@insto - it's been steadily eroded from that high ideal unfortunately. For instance, as of Jan this year, you have to add VAT at 20% to your salary sacrifice 'payments'.
The face cost of the £1000 voucher is therefore £680 (1)
However, you also need to cough up at the end for the "fair market value" of the bike. There's a table for this - paying down a £1000 voucher over a year leaves you with a £250 liability at the end (2)
So, we're up to £930 for a £1000 bike already.
But wait - because CycleScheme take a 10% cut, any LBS which is not certifiably insane would be happy to give you the bike for £900 cash instead of £900 in fiddly paperwork.
So you've actually paid £930 for a £900 bike (although that means you've had an interest-free loan for a £30 arrangement fee, good luck finding that on the high street)

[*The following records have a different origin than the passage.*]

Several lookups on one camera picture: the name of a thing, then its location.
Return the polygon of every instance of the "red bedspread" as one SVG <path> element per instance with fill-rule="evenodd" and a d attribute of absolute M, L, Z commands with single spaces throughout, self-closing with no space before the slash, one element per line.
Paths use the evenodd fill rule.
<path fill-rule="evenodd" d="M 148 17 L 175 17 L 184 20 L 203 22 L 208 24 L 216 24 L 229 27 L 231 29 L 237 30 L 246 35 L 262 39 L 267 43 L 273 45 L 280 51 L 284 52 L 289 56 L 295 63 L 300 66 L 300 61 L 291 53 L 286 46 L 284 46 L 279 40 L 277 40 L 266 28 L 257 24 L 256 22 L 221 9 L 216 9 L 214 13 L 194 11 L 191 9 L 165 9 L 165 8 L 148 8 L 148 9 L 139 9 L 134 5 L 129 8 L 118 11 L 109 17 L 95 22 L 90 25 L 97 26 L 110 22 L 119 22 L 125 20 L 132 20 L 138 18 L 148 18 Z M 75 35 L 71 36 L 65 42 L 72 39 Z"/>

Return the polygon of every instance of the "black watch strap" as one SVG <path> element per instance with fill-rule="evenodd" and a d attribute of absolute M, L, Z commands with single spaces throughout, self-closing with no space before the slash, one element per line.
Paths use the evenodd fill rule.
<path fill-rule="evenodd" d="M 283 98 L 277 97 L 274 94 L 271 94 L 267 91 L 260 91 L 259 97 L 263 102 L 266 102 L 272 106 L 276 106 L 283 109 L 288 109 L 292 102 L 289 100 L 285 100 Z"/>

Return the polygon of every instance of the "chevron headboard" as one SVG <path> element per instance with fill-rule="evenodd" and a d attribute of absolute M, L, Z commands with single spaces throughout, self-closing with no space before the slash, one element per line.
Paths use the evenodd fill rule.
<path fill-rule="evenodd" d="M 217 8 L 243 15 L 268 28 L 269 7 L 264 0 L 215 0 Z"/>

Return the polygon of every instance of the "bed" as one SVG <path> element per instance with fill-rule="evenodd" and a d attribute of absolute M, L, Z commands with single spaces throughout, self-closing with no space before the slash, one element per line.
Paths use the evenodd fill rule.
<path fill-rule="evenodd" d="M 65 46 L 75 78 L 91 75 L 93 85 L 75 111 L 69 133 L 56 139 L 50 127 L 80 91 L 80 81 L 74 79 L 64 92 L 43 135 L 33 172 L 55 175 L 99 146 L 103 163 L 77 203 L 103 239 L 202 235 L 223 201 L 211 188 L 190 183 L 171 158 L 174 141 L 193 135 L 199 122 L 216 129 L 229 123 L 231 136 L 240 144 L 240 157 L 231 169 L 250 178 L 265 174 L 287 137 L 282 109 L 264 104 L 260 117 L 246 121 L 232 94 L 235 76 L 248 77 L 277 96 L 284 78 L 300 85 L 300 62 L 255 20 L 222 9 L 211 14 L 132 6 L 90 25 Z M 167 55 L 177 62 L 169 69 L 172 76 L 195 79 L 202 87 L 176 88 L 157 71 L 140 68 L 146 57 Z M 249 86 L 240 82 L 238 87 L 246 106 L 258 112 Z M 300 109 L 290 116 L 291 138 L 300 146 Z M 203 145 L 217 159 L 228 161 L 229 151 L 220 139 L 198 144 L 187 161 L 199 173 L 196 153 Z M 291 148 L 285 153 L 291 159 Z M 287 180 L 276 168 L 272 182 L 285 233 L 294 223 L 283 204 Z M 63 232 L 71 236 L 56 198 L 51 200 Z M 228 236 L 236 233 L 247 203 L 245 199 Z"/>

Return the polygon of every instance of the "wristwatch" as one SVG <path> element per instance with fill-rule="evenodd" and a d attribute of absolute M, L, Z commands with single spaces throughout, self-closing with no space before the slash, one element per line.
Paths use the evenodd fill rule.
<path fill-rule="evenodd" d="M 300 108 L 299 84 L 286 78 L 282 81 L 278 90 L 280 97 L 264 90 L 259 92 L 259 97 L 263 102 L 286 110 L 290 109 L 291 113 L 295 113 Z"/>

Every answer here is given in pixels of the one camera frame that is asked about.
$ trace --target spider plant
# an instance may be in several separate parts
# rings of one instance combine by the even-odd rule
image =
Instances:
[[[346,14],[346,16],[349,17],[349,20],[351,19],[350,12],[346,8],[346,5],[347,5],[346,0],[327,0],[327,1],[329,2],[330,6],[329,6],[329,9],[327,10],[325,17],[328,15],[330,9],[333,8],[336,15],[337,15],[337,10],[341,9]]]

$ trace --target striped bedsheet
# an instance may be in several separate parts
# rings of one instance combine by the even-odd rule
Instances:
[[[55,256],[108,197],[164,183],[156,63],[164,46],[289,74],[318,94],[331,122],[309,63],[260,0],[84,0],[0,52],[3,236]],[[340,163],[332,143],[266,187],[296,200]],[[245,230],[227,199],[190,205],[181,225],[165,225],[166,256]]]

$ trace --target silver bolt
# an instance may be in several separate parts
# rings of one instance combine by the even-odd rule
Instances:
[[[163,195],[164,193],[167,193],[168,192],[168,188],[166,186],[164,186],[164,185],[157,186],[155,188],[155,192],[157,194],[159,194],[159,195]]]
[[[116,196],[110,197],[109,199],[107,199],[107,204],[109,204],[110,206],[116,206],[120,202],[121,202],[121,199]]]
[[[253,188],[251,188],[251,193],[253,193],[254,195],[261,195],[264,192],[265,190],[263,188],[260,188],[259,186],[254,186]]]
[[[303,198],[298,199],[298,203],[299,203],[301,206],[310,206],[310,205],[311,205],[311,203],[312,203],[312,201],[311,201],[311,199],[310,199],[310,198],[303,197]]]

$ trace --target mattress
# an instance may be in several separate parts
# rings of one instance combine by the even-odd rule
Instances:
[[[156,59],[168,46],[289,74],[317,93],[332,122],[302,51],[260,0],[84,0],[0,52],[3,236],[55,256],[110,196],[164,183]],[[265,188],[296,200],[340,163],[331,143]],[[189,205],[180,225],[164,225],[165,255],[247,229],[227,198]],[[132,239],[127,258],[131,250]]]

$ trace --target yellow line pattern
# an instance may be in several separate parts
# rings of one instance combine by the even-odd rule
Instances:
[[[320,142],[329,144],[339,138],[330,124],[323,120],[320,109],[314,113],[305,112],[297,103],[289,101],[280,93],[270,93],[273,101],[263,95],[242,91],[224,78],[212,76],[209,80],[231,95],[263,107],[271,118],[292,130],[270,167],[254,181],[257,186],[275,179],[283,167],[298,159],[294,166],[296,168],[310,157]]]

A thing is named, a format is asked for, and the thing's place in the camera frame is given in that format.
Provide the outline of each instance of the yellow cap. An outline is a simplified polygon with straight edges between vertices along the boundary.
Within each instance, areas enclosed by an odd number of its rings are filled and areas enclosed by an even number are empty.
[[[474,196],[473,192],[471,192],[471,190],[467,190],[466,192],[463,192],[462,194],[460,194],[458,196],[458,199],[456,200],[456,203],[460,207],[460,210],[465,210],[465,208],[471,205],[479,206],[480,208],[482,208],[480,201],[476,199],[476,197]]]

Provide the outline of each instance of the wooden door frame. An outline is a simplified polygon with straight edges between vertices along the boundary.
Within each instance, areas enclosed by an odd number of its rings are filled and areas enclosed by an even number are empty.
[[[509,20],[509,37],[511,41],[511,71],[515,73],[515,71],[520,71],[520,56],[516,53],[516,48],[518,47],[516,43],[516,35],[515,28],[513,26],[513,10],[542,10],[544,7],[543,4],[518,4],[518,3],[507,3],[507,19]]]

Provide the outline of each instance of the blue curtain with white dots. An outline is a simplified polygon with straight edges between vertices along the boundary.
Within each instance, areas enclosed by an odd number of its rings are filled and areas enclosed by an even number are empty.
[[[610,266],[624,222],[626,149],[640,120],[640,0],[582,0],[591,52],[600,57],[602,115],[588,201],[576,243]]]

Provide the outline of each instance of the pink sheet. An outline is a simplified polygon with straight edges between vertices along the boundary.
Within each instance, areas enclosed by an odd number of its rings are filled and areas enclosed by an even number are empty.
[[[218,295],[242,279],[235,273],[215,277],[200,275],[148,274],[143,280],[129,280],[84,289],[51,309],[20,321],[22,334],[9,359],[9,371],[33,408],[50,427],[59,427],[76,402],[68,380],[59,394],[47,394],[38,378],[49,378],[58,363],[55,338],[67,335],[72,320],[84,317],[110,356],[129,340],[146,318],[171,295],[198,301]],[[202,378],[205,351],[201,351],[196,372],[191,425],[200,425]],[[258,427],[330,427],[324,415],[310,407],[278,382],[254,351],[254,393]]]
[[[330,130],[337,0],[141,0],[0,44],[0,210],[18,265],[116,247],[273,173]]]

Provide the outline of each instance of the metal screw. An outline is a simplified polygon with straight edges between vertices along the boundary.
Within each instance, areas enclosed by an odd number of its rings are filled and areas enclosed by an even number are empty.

There are various dodges like extending the loan period until the bike has no intrinsic value, but that does mean technically the bike is someone else's property for half a decade (if they go bust, your bike becomes an asset of the administrators, and you probably won't be able to move jobs without settling up).
I'm not down on C2W by any means, but there's no way that it gives "half price bikes" in a million years - even for higher rate payers.
(There are issues with longer repayment periods in that if you leave half-way through, you then have to pay the balance on the bike after tax, but it still isn't yours and you'll have to find the 25% voucher cost to take possession, so it will be much more expensive than just buying the bike!)
The whole thing is a bit daft. Given what it's become, it would have been easier for the government to underwrite interest-free loans on commuter bikes or something.